Introduction

In the world of drug discovery and material science, the search for a new molecule is often compared to finding a needle in a haystack. However, the “haystack” here is the chemical space, which contains an estimated $10^{60}$ theoretically possible drug-like molecules. Searching this space is a discrete, combinatorial nightmare.

To tackle this, machine learning researchers developed Latent Space Bayesian Optimization (LSBO). The idea was elegant: instead of searching through discrete chemical structures, we can use a Variational Autoencoder (VAE) to map these structures into a continuous, smooth numerical space (the “latent space”). We can then use standard optimization techniques in this smooth space to find the best candidates.

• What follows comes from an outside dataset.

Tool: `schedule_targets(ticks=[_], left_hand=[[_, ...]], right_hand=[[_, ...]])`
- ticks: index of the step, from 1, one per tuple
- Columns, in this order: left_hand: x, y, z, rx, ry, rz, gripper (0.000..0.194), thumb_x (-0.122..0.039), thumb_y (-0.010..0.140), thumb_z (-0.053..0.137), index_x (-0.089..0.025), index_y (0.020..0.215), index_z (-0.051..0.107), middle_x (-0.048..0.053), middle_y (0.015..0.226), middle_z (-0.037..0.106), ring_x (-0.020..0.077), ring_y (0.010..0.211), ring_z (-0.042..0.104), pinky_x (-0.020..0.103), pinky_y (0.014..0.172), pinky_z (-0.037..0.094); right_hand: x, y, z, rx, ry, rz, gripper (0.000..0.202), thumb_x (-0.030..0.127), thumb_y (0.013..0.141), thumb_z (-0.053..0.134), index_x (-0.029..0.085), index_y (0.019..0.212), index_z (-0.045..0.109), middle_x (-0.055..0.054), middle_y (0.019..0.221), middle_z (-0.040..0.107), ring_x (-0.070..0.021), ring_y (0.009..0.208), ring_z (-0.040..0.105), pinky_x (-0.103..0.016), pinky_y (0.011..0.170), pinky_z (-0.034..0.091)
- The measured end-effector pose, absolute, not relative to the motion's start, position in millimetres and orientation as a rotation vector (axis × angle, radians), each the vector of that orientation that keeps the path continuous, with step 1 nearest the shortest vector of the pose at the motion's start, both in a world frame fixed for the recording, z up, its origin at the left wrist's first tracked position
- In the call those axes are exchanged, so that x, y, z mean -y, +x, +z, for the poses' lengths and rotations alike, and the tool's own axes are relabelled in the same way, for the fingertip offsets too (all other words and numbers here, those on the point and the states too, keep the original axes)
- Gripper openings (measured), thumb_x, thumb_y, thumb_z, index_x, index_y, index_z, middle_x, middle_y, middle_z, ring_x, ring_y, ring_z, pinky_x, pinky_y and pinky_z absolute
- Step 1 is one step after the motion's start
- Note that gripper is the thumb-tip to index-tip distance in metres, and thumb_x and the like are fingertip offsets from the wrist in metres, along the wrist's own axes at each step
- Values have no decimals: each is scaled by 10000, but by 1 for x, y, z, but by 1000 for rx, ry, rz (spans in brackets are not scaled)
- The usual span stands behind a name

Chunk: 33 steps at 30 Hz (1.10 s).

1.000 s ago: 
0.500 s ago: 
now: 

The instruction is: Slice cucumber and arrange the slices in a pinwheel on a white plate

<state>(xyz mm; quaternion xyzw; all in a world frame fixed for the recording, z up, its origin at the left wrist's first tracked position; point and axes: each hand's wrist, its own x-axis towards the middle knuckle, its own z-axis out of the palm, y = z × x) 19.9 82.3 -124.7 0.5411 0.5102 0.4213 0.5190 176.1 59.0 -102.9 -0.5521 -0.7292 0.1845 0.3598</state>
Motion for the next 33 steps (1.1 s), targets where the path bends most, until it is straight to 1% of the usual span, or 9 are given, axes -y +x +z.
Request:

For years, this has been the standard operating procedure. But a new paper titled “Return of the Latent Space COWBOYS” argues that we might have been going about it the wrong way. The authors suggest that coupling the generative model (the VAE) too tightly with the optimization model leads to significant inefficiencies.

Their proposed solution, COWBOYS (Categorical Optimisation With Belief Of underlYing Structure), offers a decoupled approach that separates generation from prediction. By letting the VAE focus on structure and a Gaussian Process focus on prediction, they achieve state-of-the-art results in identifying high-potential molecular candidates under strict budget constraints.

In this post, we will deconstruct why standard LSBO struggles, the mathematical insights behind COWBOYS, and how this new framework changes the way we approach structured optimization.

Background: The Components of Discovery

To understand why COWBOYS is an innovation, we first need to understand the machinery of standard Bayesian Optimization over structured spaces.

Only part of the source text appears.